[GIVEN RECORDS — start]

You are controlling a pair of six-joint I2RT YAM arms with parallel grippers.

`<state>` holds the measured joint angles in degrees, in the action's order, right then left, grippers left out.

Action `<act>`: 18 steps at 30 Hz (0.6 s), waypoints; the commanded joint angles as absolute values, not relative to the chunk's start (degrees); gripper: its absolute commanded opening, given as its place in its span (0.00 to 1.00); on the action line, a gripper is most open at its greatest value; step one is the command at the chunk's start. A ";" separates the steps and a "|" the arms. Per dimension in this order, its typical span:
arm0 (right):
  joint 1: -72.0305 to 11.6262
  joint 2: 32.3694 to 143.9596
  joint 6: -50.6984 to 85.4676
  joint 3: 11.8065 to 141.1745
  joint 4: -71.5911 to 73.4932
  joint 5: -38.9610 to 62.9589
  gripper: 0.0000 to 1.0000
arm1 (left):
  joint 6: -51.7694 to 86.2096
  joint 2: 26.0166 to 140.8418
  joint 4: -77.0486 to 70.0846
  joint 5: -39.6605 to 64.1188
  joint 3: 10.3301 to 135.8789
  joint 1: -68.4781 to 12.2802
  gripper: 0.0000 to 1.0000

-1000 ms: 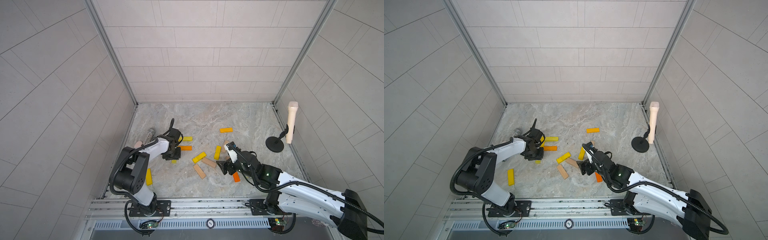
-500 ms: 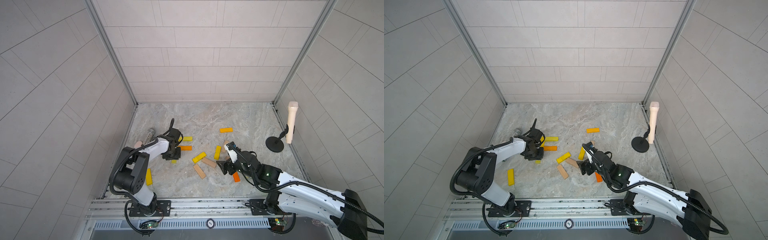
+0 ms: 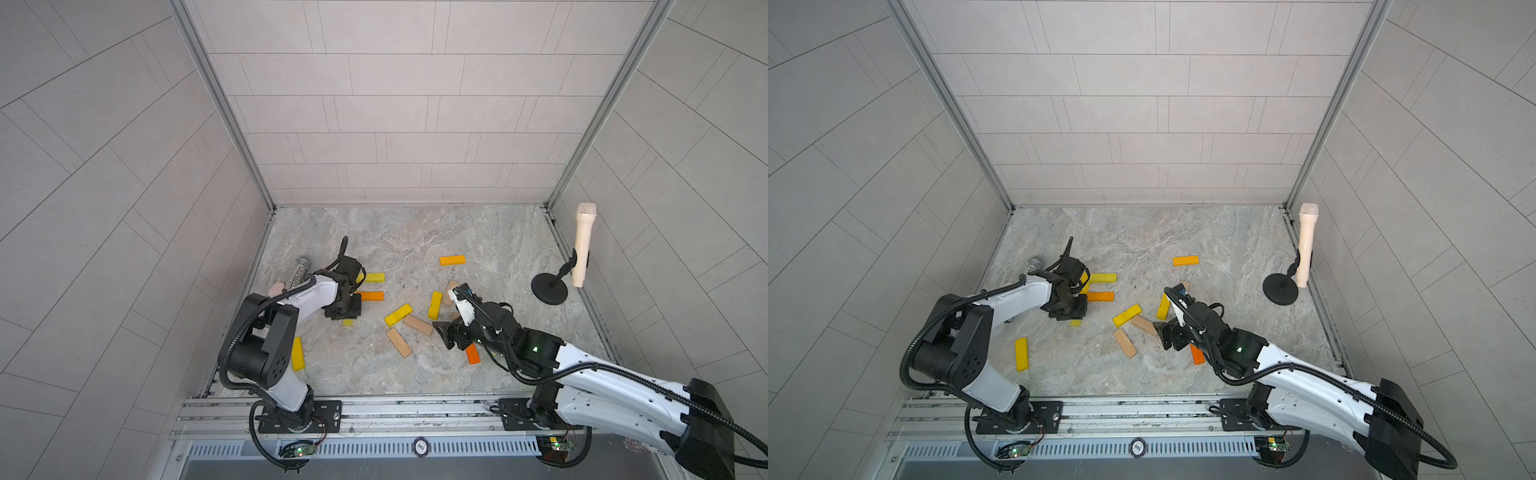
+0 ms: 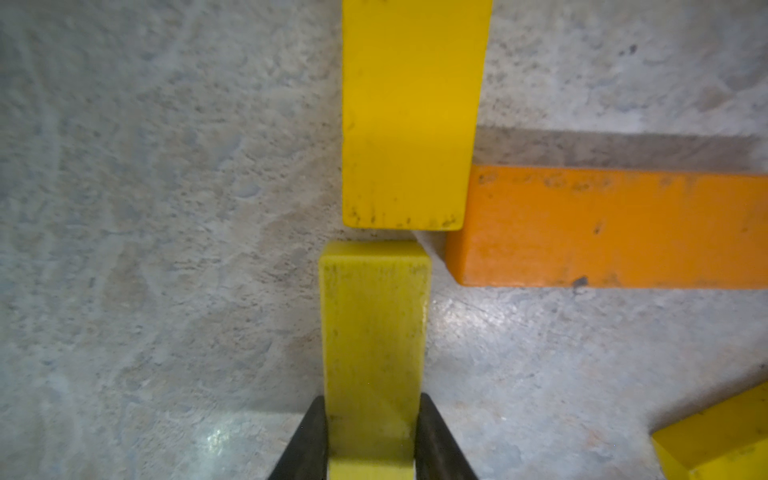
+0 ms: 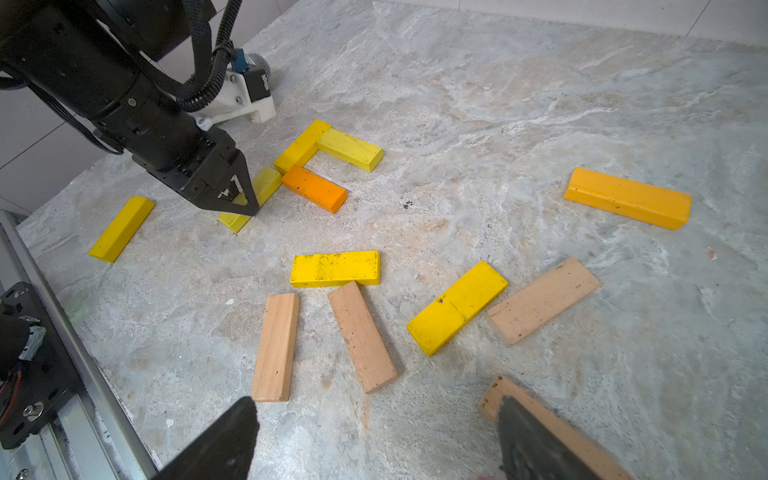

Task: Assemble the number 8 with building blocks
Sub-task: Assemble the building block at the center of the board.

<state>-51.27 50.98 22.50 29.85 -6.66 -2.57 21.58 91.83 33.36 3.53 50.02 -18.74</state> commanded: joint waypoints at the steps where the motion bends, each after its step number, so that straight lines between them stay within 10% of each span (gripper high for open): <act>1: -50.80 49.98 22.50 29.07 -6.08 -2.81 0.91 | 21.27 91.42 33.73 2.97 51.25 -18.29 0.33; 18: -50.56 50.17 22.76 28.57 -5.80 -2.72 0.91 | 20.33 92.74 33.12 3.93 51.81 -18.27 0.33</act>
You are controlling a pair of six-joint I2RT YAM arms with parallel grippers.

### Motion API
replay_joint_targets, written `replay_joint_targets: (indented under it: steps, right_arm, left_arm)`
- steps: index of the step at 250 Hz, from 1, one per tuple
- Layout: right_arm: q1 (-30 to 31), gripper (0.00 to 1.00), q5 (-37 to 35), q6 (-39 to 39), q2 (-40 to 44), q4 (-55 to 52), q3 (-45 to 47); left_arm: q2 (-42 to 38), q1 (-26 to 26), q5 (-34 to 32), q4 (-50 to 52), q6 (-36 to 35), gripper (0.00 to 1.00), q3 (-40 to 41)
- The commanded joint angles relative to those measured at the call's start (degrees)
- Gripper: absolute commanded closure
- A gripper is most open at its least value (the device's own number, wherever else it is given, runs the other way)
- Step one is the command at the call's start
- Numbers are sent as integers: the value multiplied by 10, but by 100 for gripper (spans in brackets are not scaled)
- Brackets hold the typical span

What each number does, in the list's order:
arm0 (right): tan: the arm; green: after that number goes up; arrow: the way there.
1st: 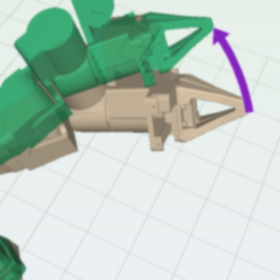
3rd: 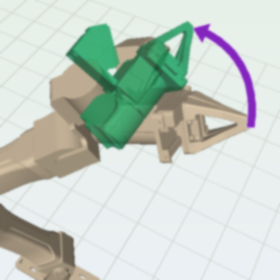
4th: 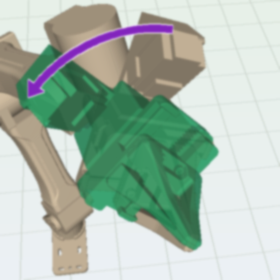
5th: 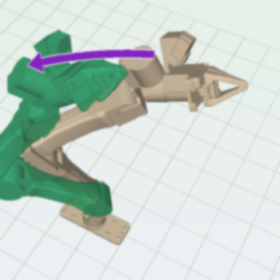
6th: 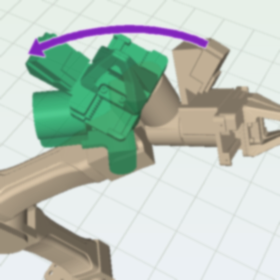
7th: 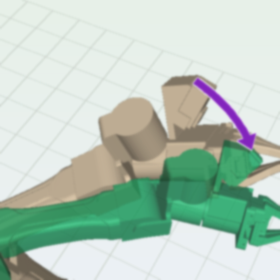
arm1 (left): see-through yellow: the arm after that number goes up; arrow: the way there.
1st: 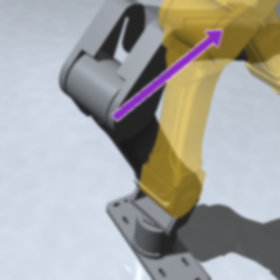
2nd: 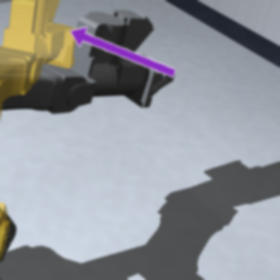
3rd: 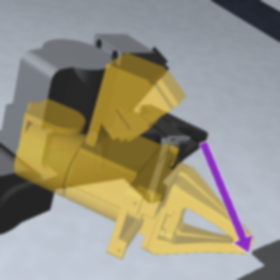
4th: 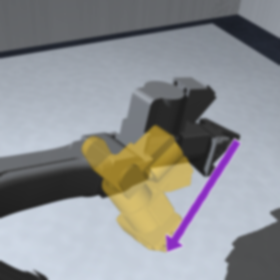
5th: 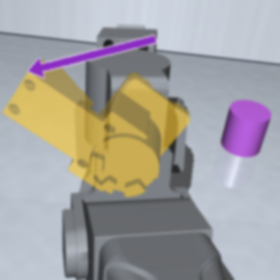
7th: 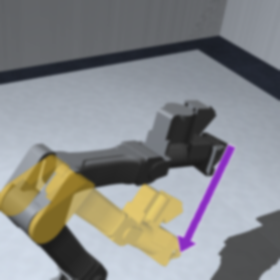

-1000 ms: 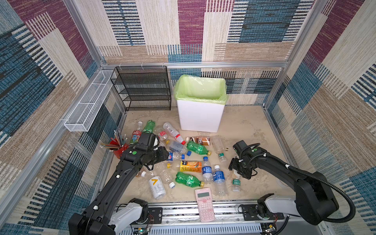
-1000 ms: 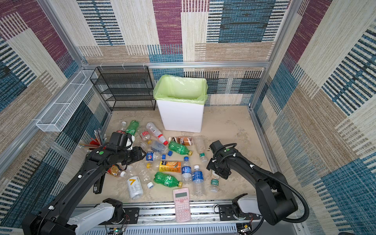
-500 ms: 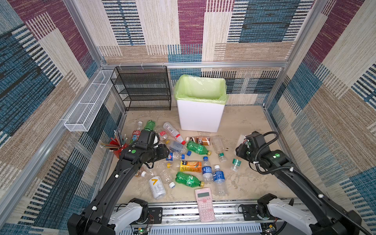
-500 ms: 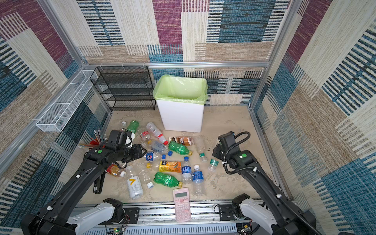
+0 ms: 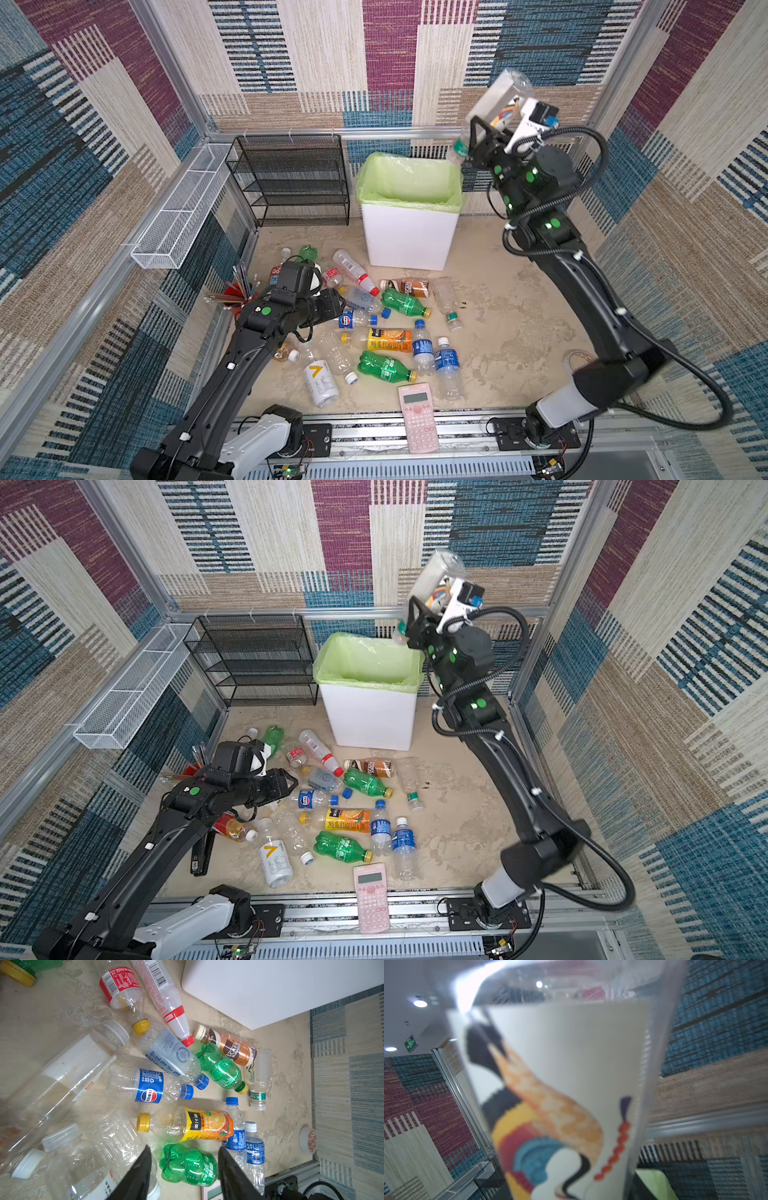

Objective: Throw the plastic bottles in the bin
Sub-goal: Throw the plastic bottle into the trash bin.

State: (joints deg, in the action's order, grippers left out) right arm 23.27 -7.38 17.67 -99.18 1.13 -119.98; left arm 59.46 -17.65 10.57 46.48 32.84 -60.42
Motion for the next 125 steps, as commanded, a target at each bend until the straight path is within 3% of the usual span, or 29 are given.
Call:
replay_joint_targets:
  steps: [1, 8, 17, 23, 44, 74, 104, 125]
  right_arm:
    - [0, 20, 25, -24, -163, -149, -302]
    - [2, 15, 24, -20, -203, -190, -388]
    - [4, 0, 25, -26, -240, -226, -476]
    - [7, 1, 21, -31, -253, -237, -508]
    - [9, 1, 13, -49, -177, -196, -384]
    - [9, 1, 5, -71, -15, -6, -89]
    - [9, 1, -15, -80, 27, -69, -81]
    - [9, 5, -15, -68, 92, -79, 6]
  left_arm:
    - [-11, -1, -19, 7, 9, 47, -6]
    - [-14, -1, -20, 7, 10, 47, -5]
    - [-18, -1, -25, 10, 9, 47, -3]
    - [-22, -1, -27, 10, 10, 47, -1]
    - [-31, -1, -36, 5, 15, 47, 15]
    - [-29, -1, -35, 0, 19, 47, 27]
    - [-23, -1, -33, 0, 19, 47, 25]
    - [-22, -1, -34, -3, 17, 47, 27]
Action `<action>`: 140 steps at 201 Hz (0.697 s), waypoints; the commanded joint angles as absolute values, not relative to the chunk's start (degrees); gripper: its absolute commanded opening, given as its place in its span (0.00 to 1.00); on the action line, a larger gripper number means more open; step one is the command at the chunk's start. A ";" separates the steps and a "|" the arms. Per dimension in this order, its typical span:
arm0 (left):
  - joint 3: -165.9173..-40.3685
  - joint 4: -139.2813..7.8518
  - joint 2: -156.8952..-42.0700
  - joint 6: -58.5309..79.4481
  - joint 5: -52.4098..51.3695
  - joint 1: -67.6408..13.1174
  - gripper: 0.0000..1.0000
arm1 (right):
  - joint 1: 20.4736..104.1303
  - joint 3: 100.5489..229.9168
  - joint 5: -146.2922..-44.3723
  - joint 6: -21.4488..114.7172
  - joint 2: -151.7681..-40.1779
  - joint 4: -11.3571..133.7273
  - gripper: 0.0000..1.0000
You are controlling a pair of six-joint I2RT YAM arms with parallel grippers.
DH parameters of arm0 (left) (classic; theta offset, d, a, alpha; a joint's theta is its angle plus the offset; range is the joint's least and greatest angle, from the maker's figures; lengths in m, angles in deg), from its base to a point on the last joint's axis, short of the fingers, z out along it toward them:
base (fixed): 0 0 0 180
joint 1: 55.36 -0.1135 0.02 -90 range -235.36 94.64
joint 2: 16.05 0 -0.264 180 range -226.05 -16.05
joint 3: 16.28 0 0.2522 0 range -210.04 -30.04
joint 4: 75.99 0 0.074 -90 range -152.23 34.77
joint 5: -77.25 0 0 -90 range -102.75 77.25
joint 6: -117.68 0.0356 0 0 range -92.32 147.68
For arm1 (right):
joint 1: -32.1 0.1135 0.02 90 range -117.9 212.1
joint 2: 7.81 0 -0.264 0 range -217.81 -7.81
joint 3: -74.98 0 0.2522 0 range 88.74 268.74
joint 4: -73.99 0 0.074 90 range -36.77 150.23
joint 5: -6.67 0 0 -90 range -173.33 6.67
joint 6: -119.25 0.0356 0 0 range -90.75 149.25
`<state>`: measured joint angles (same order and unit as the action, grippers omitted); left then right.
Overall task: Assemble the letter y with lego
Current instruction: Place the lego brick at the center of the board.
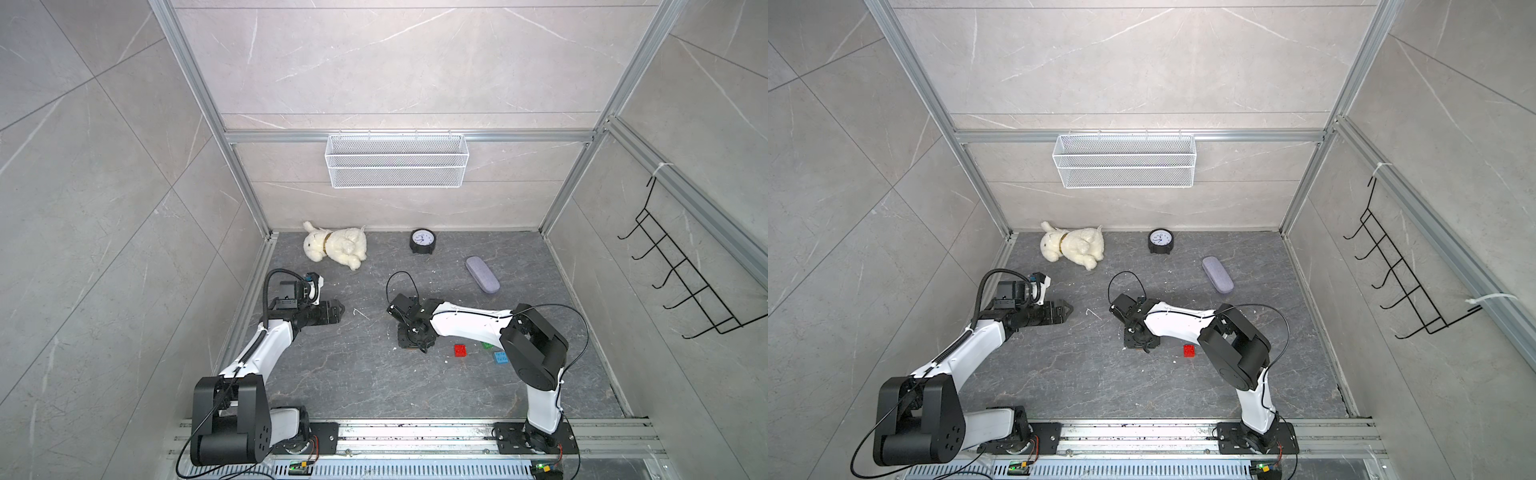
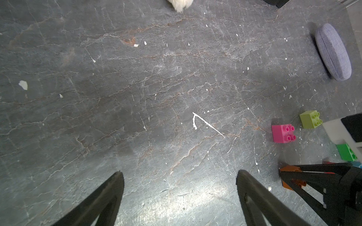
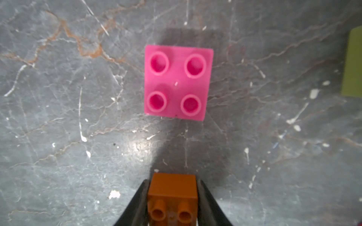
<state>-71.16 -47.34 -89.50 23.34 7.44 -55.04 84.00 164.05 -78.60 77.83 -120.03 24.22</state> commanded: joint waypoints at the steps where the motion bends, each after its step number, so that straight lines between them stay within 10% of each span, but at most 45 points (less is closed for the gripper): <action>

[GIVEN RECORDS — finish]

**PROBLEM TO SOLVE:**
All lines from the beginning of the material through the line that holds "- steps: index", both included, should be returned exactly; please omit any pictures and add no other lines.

**TASK SOLUTION:**
You are controlling a pair of six-joint I2RT YAM arms with parallel grippers.

`<state>` holds the measured joint angles in degrees, in the action's order, right then left, grippers left out.

Action `<act>`: 18 steps at 30 Hz (0.6 s), waypoints; the commanded joint angles as absolute values, not relative to the chunk's start (degrees); gripper: its absolute commanded opening, given as its place in its span (0.00 to 1.00); on the action line, a gripper is most open at its greatest value; step one is the command at the chunk's start. A ";" separates the steps and a "|" the arms. Per dimension in this order, its typical span:
arm0 (right):
  joint 1: -72.0305 to 11.6262
  joint 2: 32.3694 to 143.9596
  joint 6: -50.6984 to 85.4676
  joint 3: 11.8065 to 141.1745
  joint 4: -71.5911 to 73.4932
  joint 5: -38.9610 to 62.9589
  gripper: 0.0000 to 1.0000
arm1 (left):
  joint 6: -51.7694 to 86.2096
  joint 2: 26.0166 to 140.8418
  joint 4: -77.0486 to 70.0846
  joint 5: -39.6605 to 64.1188
  joint 3: 10.3301 to 135.8789
  joint 1: -68.4781 to 12.2802
  gripper: 0.0000 to 1.0000

-1000 ms: 
-500 ms: 
+0 ms: 
+0 ms: 
+0 ms: 

Task: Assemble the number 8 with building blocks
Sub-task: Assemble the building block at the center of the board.

<state>-51.27 50.98 22.50 29.85 -6.66 -2.57 21.58 91.83 33.36 3.53 50.02 -18.74</state> commanded: joint waypoints at the steps where the motion bends, each after its step number, so that straight lines between them stay within 10% of each span (gripper high for open): <act>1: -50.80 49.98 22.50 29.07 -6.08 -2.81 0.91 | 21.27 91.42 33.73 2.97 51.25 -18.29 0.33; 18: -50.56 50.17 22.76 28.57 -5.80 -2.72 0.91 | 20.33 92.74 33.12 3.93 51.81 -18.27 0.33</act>
You are controlling a pair of six-joint I2RT YAM arms with parallel grippers.

### Motion API
replay_joint_targets, written `replay_joint_targets: (indented under it: steps, right_arm, left_arm)`
- steps: index of the step at 250 Hz, from 1, one per tuple

None of the exercise remains to be done.